WHAT YOU SHOULD DO: Scan the listing below for "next", then report every line that has it.
[[ INFORMATION SUPPLIED open ]]
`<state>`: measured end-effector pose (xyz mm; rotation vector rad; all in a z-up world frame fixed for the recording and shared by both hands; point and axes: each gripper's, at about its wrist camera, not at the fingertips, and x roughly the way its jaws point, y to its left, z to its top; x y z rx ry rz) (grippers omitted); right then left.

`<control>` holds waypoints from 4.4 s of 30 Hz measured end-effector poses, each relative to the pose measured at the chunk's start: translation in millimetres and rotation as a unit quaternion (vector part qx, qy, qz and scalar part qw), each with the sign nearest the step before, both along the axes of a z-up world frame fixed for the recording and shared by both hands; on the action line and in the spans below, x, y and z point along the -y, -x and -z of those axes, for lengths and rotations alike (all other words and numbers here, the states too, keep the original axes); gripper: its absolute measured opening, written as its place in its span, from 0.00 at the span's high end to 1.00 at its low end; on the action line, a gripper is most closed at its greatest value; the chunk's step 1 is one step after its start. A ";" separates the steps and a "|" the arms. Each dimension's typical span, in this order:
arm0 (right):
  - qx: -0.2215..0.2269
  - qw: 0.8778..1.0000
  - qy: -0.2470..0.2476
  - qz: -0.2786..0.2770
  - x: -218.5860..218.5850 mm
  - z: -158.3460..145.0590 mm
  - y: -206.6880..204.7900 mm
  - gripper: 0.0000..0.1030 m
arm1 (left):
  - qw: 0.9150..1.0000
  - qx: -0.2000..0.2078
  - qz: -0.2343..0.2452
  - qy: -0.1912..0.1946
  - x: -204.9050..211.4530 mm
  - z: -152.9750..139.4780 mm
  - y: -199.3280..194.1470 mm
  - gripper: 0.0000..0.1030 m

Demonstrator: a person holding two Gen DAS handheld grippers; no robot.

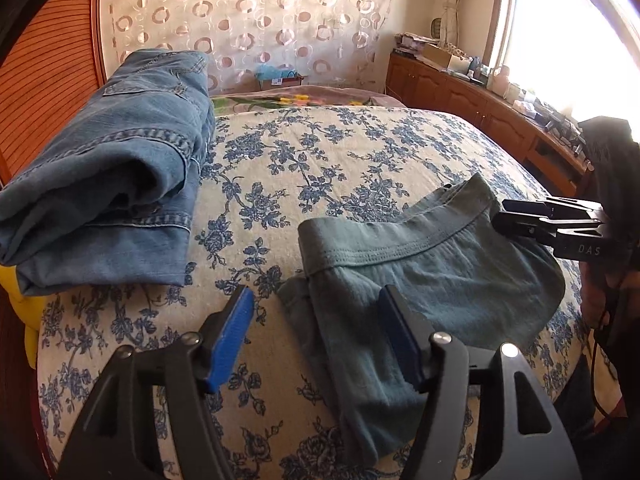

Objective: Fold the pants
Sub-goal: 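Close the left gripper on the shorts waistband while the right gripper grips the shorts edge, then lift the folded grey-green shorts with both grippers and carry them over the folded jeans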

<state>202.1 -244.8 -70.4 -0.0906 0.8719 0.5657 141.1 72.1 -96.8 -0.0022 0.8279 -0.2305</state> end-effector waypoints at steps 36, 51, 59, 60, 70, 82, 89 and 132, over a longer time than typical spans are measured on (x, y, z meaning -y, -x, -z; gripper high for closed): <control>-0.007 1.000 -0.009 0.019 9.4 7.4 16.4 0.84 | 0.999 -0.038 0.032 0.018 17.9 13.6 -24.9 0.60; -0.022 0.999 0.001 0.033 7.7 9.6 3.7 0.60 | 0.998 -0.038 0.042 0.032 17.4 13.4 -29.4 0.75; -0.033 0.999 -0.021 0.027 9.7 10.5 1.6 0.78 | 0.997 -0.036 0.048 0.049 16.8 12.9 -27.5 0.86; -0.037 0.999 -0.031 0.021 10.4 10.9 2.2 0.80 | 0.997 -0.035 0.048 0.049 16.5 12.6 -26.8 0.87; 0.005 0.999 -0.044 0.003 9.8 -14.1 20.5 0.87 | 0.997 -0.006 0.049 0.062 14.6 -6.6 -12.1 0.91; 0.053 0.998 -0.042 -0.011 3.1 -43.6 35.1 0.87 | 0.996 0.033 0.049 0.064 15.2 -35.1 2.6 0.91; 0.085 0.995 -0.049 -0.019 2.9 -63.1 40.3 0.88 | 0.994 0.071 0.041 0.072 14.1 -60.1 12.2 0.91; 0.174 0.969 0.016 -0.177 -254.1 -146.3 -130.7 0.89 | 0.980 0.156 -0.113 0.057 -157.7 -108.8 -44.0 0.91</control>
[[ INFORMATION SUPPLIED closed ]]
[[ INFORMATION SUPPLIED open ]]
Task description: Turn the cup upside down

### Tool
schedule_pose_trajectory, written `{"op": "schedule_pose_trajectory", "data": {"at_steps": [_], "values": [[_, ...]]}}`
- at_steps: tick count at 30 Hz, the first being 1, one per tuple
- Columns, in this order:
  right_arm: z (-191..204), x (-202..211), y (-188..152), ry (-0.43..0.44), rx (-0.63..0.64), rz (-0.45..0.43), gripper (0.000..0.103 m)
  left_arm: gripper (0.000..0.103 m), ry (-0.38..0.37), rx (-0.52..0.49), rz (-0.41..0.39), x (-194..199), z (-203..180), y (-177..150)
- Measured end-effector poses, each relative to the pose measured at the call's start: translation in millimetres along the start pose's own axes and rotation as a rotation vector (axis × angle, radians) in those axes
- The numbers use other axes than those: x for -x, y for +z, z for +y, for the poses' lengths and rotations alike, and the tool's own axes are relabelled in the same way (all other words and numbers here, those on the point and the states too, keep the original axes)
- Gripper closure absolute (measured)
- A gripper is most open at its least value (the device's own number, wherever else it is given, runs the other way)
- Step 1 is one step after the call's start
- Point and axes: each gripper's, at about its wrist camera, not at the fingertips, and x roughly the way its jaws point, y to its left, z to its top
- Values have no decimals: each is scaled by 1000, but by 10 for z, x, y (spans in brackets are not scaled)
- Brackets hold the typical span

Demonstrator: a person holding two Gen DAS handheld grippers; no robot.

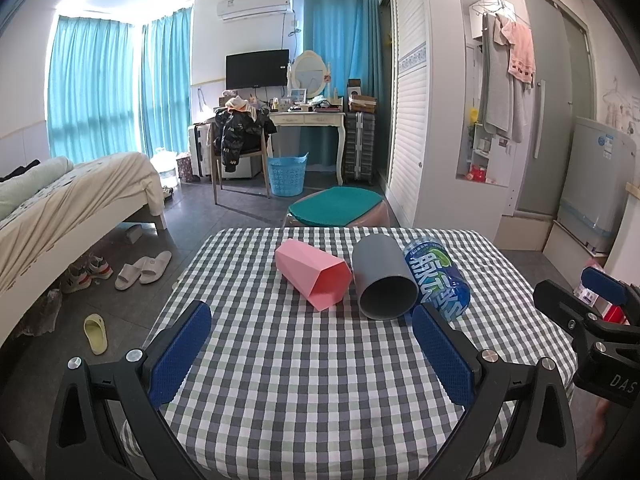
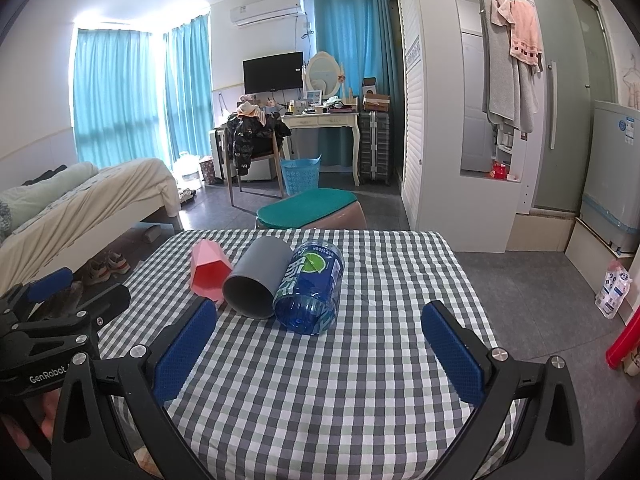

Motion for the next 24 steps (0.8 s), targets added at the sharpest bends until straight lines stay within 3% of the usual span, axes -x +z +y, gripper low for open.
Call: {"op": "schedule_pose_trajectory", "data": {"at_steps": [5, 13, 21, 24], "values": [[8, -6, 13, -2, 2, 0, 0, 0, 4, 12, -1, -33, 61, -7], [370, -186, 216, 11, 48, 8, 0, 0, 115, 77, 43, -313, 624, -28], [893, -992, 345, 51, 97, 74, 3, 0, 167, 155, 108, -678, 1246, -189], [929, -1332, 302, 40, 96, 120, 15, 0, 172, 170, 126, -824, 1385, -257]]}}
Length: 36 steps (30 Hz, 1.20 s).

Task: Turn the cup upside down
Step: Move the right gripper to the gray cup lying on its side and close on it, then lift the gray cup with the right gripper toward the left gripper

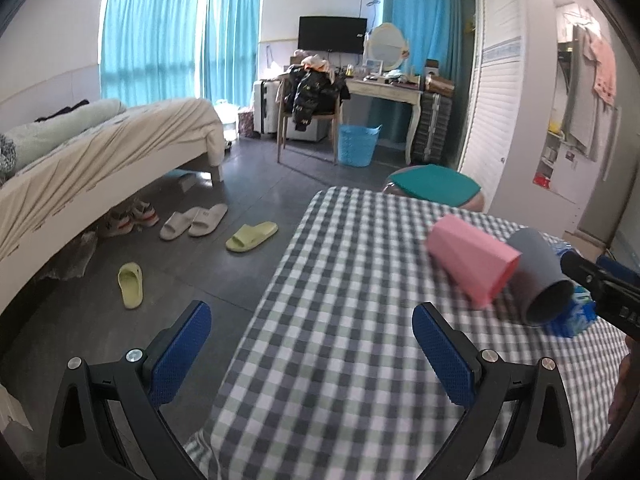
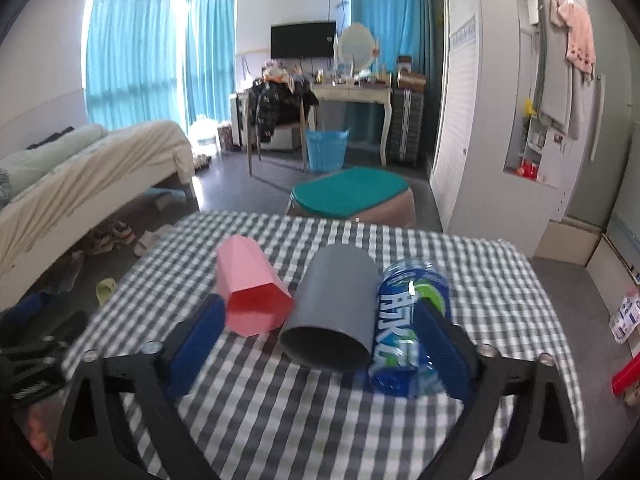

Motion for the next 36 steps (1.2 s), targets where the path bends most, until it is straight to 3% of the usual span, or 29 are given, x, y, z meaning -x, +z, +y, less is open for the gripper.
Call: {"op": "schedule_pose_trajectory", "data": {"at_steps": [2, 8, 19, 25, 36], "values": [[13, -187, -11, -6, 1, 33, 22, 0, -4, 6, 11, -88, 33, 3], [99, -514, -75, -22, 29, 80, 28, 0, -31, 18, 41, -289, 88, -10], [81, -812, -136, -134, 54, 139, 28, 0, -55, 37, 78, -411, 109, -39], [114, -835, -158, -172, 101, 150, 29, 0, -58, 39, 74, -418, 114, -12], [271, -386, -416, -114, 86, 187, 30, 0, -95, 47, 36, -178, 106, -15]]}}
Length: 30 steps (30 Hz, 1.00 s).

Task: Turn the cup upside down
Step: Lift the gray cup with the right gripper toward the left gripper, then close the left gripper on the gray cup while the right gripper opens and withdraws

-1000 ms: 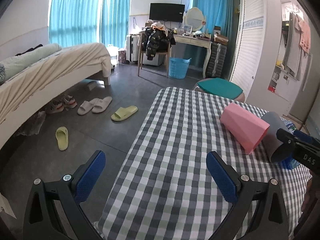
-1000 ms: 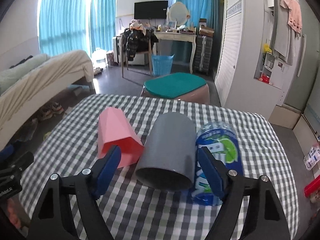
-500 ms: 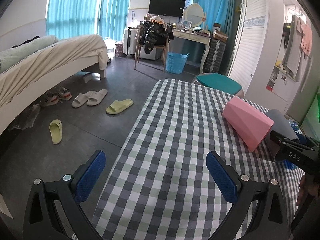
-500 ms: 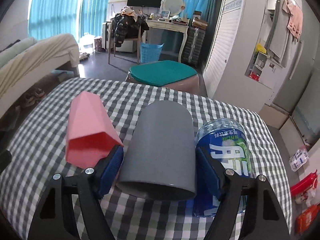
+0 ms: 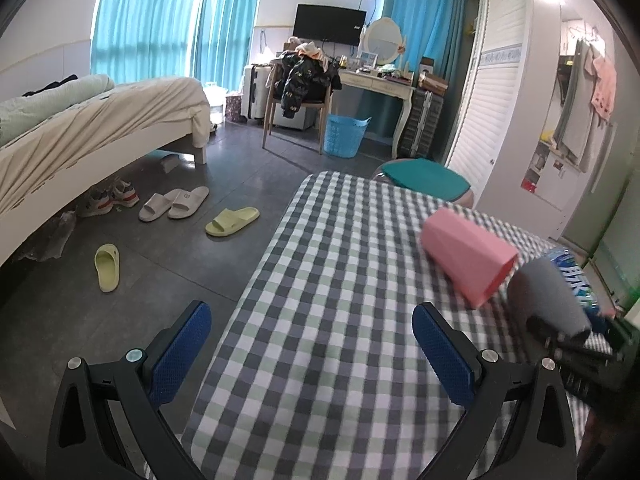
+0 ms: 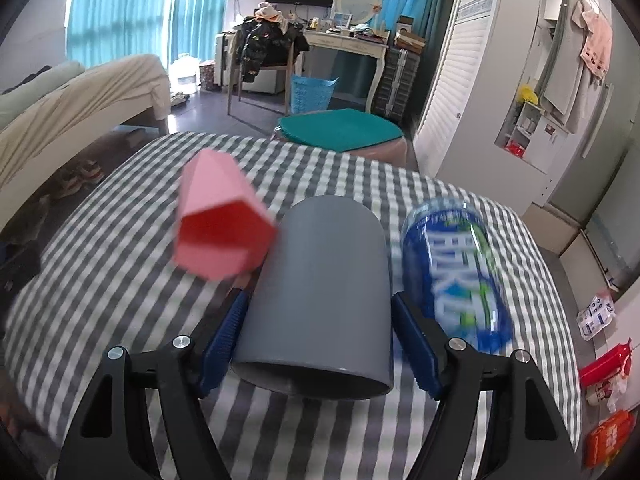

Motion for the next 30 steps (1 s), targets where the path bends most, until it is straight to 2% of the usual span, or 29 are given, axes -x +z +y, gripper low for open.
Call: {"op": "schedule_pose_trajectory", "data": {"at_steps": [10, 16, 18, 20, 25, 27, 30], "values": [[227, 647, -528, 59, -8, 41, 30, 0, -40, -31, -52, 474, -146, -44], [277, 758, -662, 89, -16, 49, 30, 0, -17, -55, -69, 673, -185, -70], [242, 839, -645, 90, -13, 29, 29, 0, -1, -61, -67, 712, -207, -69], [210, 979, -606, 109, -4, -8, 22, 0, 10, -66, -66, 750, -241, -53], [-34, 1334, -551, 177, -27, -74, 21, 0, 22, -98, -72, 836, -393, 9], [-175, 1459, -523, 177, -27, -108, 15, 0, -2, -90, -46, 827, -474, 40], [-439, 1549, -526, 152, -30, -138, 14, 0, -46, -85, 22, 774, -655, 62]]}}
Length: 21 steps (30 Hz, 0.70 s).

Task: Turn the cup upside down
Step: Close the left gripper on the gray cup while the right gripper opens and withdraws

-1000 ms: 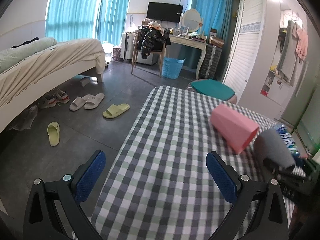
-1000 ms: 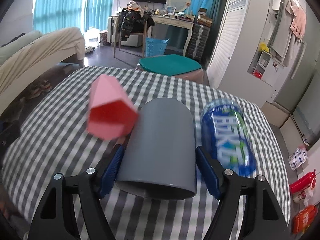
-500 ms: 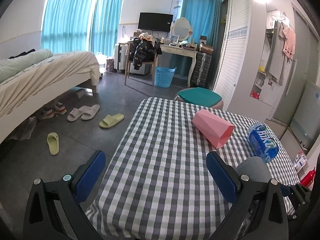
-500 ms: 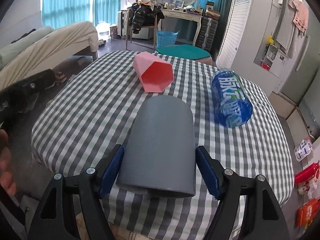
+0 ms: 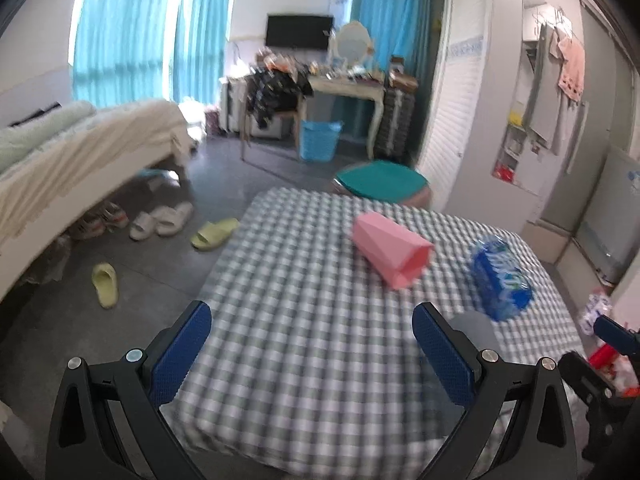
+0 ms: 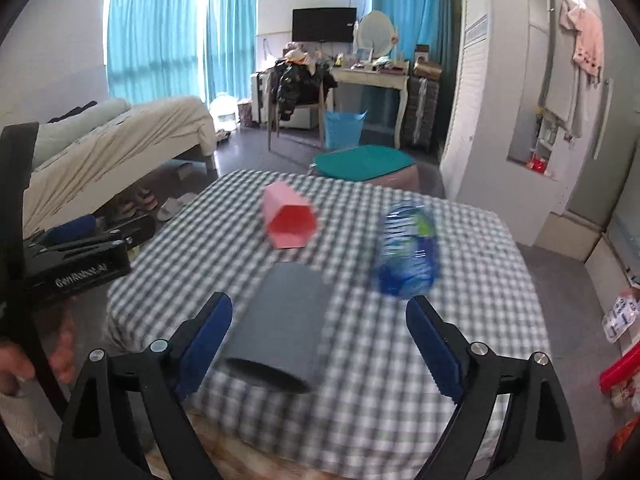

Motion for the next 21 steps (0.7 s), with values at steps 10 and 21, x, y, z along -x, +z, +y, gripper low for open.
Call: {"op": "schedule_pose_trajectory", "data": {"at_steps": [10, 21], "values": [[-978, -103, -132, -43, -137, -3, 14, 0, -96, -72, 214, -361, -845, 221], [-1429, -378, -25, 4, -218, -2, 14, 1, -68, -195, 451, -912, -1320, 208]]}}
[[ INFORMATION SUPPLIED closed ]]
RESULT:
Motion for the next 24 steps (0.8 s), targets added at the sharpest bends until straight lines stay within 3% of the usual span, axes -x +z +y, gripper low for open.
Motion for the next 36 steps (1.2 s), targets where the path bends most, until it is straight to 3% of the usual span, or 29 are given, x, y, z meaning -x, +z, +y, less is open for the gripper.
Motion for the next 30 steps (1 s), targets where the path bends most, until it is straight to 2% of the usual span, or 29 are given, axes -x +z +y, gripper low for open.
Motion for the next 21 steps (0.7 s), with values at steps 10 and 21, x, y, z along -x, +z, +y, gripper low for open.

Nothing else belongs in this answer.